TASK REQUIREMENTS —
Leave out the pictures and output the data verbatim.
=== DATA BLOCK ===
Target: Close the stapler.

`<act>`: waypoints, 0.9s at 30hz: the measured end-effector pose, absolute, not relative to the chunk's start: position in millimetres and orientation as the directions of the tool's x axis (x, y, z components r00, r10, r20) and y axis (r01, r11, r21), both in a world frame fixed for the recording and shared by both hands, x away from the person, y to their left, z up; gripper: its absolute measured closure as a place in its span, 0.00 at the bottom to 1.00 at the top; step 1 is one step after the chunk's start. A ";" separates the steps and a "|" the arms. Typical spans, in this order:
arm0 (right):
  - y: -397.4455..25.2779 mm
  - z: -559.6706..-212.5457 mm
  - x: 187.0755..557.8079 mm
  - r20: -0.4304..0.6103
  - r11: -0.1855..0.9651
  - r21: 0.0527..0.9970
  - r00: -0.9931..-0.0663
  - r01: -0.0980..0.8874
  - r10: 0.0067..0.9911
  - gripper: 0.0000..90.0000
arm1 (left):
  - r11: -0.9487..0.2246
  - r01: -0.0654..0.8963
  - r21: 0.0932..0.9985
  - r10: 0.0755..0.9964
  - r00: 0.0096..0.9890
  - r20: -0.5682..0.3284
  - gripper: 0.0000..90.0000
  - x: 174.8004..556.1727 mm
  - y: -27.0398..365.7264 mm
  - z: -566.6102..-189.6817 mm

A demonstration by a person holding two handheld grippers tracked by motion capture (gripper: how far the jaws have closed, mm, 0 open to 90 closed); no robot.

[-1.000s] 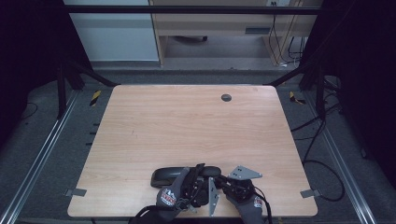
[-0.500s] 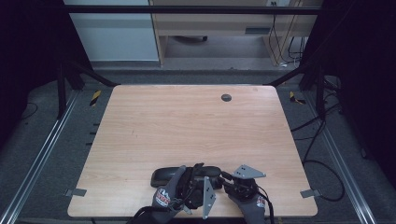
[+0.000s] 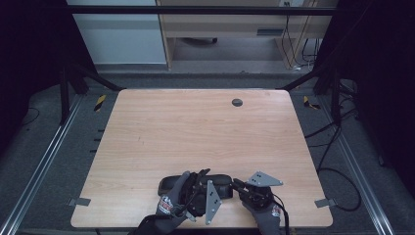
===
WRITTEN SOLUTION —
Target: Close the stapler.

`<act>`: waypoints, 0.9s at 30hz: the measured end-effector pose, absolute, not relative to the chunk's start: position in millimetres and orientation as the directions of the tool's x axis (x, y, z components r00, r10, r20) and y axis (r01, r11, r21), both in a world frame fixed for the recording and shared by both hands, x away from the person, y to their left, z up; gripper: its absolute measured closure as a place in its span, 0.00 at the bottom to 1.00 at the top; step 1 is one step after the chunk's start. A ";" separates the steps and a "|" the arms. Typical spans, in this order:
arm0 (right):
  - y: -397.4455..25.2779 mm
  - z: -559.6706..-212.5457 mm
  - x: 187.0755..557.8079 mm
  - r20: -0.4304..0.6103
  - r11: -0.1855..0.9651
  - r21: 0.0527..0.9970
  - r00: -0.9931..-0.0663
  - r01: -0.0980..0.8874
  - r10: 0.0067..0.9911
  - gripper: 0.0000..90.0000
arm1 (left):
  - r11: -0.9487..0.2246
  - r01: -0.0654..0.8963
  - r21: 0.0932..0.9985
  - r10: 0.0755..0.9964
  - r00: 0.0096..0.9890
  - r20: -0.5682..0.3284
  - gripper: 0.0000..90.0000
  - x: 174.8004..556.1727 mm
  - y: -27.0398..365.7264 mm
  - z: -566.6102..-189.6817 mm

A demonstration by a person holding two handheld grippers tracked by motion capture (gripper: how far the jaws have closed, mm, 0 open to 90 closed); no robot.

[-1.000s] 
[-0.500s] 
[+0.000s] 

This output is now finished.